| TASK STATEMENT |
State how many lines in the listing below include the string "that". The answer is the number alone.

| DATASET SECTION |
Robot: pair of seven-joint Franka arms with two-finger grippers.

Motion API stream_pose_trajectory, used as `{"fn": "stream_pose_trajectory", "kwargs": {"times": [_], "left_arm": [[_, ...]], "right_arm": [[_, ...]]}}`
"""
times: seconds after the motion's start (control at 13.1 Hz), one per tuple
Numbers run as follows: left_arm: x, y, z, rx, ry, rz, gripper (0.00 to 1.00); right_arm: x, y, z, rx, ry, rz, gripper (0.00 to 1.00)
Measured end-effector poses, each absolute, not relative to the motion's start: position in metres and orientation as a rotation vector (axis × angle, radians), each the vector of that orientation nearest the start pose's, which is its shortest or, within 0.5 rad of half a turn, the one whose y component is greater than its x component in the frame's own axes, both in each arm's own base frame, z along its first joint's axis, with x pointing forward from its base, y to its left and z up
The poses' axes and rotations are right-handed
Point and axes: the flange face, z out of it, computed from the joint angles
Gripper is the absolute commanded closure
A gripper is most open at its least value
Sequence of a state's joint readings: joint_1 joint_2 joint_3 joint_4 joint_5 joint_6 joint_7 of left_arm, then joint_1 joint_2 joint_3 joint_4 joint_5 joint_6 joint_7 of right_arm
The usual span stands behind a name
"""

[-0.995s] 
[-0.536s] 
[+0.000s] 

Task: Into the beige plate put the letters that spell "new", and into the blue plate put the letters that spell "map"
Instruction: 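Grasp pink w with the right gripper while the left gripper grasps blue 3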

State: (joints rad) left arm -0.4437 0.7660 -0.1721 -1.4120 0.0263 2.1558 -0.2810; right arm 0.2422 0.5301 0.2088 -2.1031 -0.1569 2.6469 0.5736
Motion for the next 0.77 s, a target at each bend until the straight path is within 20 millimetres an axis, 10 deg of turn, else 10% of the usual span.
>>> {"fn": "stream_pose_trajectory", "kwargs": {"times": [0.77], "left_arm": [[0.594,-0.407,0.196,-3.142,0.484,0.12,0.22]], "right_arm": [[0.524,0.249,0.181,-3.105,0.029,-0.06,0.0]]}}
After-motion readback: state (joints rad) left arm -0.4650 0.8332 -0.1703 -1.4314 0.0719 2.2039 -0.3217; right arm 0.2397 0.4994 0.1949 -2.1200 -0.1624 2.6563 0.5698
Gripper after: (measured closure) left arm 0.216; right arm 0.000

| EXERCISE OUTPUT |
2